The lines below, from the one containing "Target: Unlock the" through the one containing "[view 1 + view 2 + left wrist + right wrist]", should be set down exactly, with no pictures and nothing else.

Dataset excerpts
=-=-=-=-=
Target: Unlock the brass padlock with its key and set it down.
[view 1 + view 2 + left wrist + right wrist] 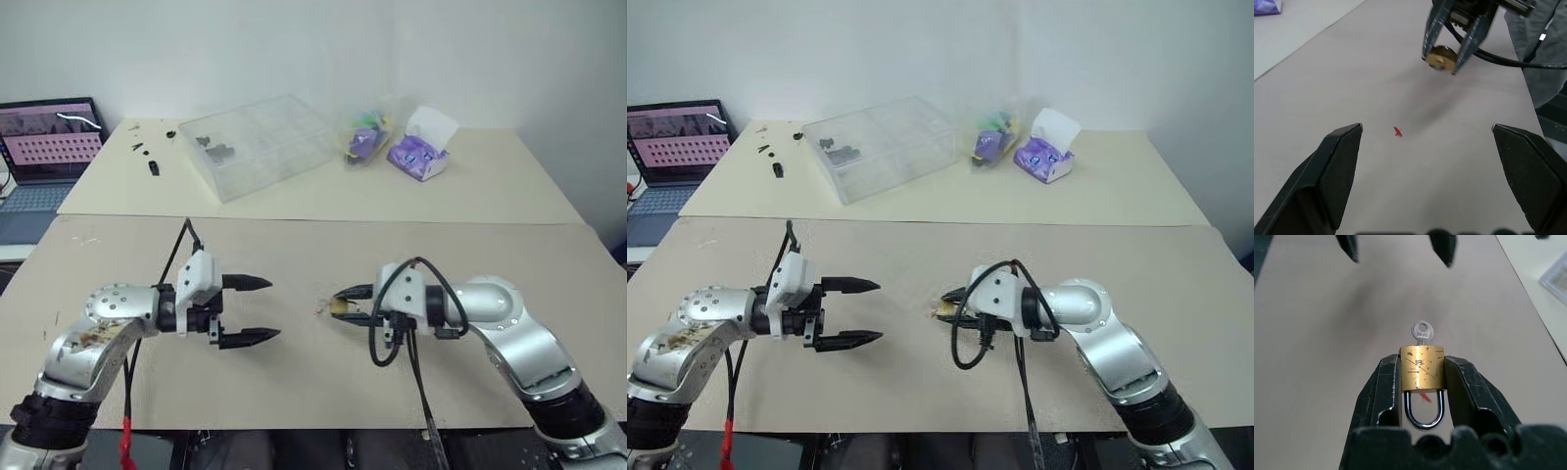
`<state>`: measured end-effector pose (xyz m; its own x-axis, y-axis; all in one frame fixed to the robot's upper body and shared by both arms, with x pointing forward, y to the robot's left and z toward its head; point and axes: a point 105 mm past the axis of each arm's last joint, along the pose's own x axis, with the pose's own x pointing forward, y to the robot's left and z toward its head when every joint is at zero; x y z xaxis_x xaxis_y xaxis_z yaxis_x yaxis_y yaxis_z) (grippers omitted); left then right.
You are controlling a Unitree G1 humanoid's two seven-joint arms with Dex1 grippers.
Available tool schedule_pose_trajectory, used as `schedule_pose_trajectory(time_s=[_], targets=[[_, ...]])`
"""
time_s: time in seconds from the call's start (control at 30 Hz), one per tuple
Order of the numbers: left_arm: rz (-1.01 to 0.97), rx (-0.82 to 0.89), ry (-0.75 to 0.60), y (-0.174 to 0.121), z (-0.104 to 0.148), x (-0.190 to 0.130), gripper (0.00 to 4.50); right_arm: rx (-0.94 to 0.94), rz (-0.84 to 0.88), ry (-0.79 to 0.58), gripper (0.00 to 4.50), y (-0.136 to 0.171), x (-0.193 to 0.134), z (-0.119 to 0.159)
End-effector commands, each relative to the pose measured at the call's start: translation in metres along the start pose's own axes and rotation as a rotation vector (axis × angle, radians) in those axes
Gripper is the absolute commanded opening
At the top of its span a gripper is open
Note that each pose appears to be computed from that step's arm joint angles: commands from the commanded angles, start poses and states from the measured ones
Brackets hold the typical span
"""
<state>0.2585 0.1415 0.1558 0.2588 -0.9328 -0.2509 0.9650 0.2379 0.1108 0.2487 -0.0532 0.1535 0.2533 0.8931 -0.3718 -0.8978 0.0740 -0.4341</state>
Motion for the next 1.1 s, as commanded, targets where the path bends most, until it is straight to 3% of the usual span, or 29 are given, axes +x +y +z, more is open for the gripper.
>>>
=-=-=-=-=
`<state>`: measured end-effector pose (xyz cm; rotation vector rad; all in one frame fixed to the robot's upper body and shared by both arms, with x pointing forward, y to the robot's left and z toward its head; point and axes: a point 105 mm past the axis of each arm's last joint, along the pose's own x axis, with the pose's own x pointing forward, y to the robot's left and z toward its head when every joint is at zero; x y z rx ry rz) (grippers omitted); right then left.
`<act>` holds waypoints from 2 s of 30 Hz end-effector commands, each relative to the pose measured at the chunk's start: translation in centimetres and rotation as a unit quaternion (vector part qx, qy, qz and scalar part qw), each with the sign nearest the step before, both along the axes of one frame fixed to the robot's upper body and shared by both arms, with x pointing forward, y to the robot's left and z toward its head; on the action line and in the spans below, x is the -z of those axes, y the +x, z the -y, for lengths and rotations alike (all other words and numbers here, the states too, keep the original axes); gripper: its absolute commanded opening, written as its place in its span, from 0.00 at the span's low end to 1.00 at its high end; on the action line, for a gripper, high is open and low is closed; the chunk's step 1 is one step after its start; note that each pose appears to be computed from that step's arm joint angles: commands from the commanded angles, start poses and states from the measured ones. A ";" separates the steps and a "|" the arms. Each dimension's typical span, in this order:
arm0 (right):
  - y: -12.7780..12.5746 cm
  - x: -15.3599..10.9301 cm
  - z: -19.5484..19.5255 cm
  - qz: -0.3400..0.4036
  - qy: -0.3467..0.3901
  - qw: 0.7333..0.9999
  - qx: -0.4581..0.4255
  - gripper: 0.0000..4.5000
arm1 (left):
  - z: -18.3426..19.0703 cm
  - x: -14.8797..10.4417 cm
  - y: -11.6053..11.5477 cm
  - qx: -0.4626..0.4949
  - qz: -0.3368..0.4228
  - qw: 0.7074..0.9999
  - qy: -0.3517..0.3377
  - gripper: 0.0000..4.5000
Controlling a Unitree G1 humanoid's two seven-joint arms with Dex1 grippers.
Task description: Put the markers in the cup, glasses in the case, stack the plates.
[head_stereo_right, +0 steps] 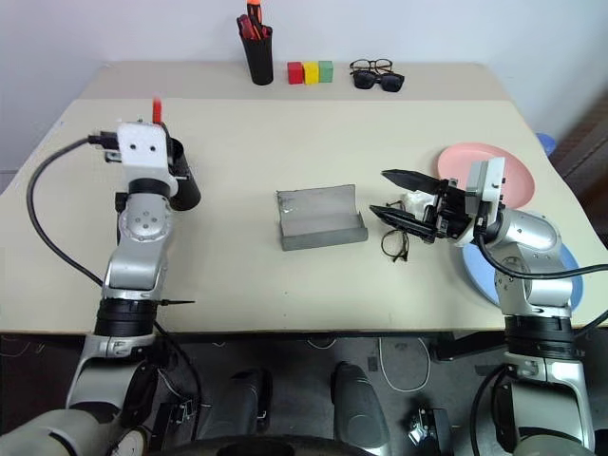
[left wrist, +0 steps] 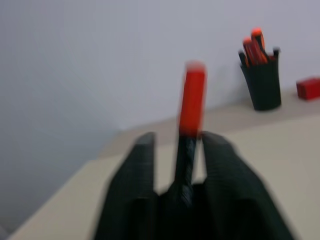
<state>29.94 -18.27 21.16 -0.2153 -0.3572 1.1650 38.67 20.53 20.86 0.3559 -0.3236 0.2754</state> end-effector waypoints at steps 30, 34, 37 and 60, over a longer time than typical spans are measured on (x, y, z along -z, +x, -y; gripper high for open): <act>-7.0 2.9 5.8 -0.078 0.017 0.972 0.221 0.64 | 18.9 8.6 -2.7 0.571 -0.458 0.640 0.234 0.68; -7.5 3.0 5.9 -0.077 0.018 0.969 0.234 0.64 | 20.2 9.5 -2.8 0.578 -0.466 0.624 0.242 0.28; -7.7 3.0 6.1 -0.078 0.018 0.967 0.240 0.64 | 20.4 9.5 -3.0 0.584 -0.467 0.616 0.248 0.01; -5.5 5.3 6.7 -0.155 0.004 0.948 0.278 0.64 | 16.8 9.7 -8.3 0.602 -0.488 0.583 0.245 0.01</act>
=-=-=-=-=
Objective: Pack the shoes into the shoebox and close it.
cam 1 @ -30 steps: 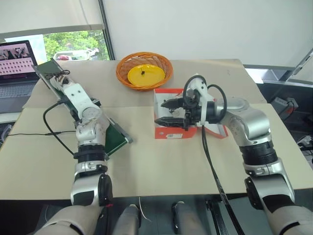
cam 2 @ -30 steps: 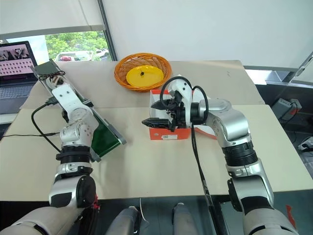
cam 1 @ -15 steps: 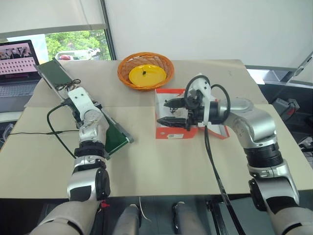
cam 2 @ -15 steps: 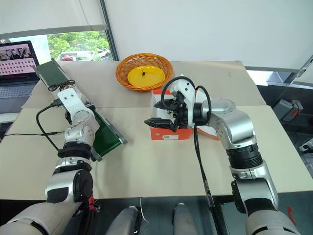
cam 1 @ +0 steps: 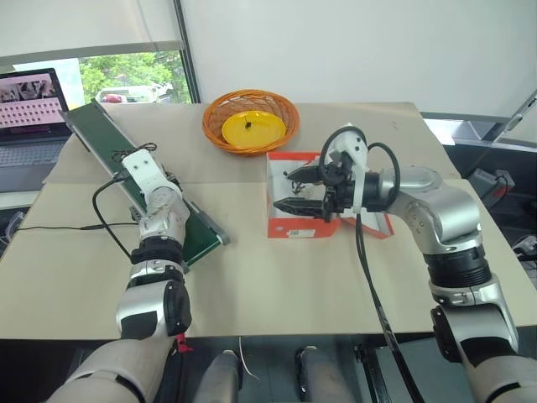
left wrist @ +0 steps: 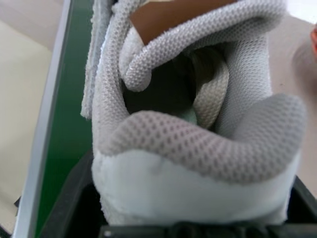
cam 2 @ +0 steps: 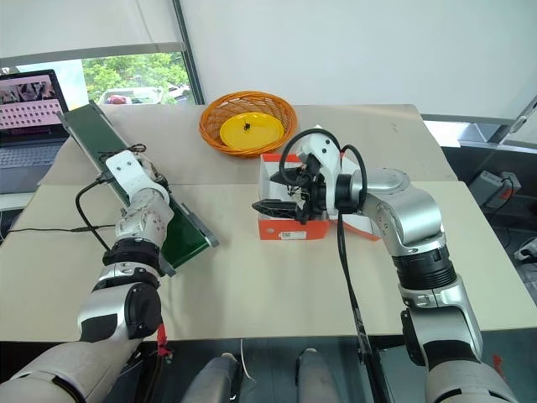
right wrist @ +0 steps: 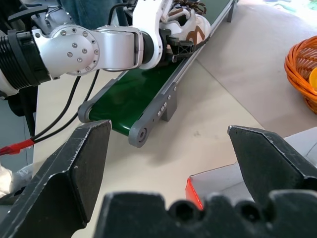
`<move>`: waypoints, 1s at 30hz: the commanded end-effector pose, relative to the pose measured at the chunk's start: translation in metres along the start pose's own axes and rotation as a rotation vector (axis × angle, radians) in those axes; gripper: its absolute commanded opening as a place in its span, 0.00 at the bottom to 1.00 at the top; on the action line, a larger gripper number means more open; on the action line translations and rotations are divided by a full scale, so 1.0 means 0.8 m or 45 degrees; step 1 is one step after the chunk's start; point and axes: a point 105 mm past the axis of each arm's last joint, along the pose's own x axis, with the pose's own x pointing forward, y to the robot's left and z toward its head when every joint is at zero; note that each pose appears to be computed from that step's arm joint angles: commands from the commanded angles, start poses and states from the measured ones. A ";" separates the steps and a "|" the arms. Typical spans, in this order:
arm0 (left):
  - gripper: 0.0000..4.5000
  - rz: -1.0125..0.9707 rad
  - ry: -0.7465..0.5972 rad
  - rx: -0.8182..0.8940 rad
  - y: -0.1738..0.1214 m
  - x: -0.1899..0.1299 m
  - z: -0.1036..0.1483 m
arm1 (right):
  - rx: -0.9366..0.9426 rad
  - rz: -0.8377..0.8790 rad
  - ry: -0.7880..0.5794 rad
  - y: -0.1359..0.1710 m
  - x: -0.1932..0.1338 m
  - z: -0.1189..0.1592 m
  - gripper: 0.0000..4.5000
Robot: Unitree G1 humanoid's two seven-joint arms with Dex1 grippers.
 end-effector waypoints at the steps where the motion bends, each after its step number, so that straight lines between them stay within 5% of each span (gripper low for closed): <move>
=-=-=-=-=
- _TASK SOLUTION_
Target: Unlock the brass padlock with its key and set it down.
[view 1 + view 2 + left wrist + right wrist] 

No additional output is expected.